Yoga is derived from the Sanskrit root word ‘yuj’, which means ‘to join’, or ‘to unite’. This union is between the individual consciousness and universal consciousness. One could also interpret this as the union between Ahamkara (Ego) and Atman (Soul). There are numerous practices and tools, when applied systematically, intend to bring us into this state of unified consciousness.
Yoga is one of the seven major philosophical systems that have originated in India. In yoga the emphasis is on self practice first. Patanjali, who is commonly referred to as the “Father of Yoga” was alive 2500 years ago. The practices within Yoga have been created by numerous sages and masters. Patanjali was a pivotal player in bringing these teachings to the larger soceity in India. Thus, the origins of Yoga precede Patanjali by a few thousand years at least. He wrote the Yoga Sutras, which contains 196 concise verses (Sutra’s) explaining the practice and the pathway to reaching Union (Yoga). The Sutra’s are extremely concise. Concepts are never repeated or carified. Each Sutra contains many layers of meaning. Based on where the spiritual aspirant is within his or her own path, they will interpret the Sutras differently. This was the intention of Patanjali when he wrote the Yoga Sutras. He wanted these teachings to remain an inner experience rather than become ritualised dogma. The word “Sutra” means thread. In this sense, Patanjali has provided us with the threads for us to weave our own cloth. Each teacher of Yoga philosophy then borrows these threads from Patanjali to weave their own cloth based on the state of their spiritual practice and life experiences.
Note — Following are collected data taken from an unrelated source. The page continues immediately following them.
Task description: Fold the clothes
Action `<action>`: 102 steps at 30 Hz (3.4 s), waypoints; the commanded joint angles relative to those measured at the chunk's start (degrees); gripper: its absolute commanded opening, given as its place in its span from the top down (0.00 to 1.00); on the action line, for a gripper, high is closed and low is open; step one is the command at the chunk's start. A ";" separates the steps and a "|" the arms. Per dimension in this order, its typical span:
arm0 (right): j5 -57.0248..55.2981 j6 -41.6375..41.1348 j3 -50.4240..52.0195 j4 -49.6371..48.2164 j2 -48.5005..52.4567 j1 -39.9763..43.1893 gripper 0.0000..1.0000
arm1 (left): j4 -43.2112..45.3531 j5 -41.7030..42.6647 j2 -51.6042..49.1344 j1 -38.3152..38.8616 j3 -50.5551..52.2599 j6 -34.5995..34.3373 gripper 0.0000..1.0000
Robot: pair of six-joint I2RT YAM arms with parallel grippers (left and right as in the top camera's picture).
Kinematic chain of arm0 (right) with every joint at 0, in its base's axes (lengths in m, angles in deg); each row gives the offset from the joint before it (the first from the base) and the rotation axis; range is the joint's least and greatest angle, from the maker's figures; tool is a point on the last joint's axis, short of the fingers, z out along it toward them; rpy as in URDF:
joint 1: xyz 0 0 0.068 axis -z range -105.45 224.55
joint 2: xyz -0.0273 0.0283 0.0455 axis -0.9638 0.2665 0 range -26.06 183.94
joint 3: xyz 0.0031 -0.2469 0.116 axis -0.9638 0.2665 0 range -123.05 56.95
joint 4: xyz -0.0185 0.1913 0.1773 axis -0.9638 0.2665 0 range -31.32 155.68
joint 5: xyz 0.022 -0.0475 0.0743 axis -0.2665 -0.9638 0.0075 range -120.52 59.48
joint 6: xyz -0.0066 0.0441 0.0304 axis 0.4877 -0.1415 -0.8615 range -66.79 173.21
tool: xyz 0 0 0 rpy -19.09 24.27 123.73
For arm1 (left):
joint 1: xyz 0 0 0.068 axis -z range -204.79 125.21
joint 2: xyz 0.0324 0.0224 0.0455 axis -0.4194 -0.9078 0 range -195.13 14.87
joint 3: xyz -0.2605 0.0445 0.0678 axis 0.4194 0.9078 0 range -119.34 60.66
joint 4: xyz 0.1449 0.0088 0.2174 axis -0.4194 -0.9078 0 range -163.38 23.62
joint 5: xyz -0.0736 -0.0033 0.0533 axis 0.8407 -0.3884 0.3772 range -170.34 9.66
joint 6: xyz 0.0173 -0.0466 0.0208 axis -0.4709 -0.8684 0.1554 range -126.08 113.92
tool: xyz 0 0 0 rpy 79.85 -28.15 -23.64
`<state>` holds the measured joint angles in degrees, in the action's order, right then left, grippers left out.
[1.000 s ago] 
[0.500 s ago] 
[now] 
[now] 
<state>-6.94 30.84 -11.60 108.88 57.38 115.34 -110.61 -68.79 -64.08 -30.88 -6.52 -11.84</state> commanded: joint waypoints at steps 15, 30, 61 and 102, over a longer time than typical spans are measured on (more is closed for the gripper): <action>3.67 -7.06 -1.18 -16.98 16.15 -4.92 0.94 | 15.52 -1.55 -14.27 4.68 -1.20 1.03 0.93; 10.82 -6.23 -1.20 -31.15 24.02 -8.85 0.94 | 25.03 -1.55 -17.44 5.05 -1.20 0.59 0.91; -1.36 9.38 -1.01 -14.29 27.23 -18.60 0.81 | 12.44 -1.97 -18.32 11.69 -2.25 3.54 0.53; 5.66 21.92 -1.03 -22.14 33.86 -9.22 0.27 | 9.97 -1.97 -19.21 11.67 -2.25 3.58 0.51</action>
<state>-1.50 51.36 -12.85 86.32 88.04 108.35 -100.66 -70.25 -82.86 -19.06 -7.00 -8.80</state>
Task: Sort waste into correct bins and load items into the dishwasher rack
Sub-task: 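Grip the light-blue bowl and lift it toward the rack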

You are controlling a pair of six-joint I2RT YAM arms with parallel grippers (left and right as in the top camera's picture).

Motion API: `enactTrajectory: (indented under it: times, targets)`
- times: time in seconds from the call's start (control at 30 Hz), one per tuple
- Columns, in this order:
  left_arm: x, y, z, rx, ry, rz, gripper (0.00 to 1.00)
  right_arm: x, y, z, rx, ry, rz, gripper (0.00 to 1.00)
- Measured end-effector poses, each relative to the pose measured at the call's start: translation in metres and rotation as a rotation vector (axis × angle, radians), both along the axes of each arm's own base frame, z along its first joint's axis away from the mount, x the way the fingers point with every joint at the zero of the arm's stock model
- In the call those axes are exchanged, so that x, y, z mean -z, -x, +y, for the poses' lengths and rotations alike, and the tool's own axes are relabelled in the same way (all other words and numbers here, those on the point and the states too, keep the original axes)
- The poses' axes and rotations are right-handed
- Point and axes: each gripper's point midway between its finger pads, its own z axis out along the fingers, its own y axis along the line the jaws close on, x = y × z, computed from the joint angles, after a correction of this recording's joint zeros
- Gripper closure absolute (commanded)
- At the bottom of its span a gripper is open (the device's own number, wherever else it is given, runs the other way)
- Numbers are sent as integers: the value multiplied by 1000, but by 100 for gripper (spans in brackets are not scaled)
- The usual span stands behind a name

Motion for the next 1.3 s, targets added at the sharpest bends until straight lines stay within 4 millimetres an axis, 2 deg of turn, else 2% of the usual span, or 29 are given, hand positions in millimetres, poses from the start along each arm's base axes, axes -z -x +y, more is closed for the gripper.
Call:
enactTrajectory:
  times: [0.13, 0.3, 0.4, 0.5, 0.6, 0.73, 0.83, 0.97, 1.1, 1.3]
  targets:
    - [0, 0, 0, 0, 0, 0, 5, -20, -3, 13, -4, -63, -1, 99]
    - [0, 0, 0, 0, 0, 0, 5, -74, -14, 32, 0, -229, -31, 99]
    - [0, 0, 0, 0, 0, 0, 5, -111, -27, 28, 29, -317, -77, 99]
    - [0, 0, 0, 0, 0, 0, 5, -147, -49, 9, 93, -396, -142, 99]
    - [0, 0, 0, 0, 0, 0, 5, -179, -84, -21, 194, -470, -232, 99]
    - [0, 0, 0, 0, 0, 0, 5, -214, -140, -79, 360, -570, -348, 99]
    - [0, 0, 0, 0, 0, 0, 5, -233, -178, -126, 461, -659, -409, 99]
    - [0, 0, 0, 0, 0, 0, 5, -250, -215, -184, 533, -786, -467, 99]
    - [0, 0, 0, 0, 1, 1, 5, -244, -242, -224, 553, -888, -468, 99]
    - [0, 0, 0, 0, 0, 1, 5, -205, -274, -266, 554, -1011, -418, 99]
Before the Yoga Sutras, no text solely focused upon the practice and philosophy of yoga existed. This is primarily because Yoga is considered to be Atman-Gyan (Soul Knowledge). Knowledge that can only be passed on from one soul to another. The essence of Yoga cannot be passed on through books or other forms of media. Thus, the true teachings of Yoga was and always will be passed on as an Oral Tradition. Prior to Patanjali, Yoga was mainly practiced by Sages and Masters who had renounced their material lives (i.e. family, career, friends, etc.). These Yogi’s were completely dedicated to spiritual practice and self-realisation. After Patanjali, many more Grihastha’s (householders) began to take up the practice of yoga amidst their duties and obligations.
Patanjali’s defintion of Yoga is encapsulated in the 2nd Sutra: YogasChittaVrittiNirodhah which can be transcribed to: “Yoga is the Process of Controlling the Modifications of the Mind”. Patanjali sees the mind as a projector. It creates our reality. Our awareness is fractured. It is spread thin, in multiple directions. Some of our awareness locked up in the past (memories) and some in the future. Our mind loses its innate ability to manifest reality as it truly wishes. This is because the mind in itself is unsure of what it really wishes for. When the mind removes these distractions and is able to focus itself, it gains a tremendous power. In this sense Yoga is the process of collecting the lost fragments of our awareness/ psyche. We begin to unify our minds wherein we begin to contol our minds instead of being controlled by our minds. When the mind assumes this state of tranquility, awareness of the Soul (Atman) is apparent.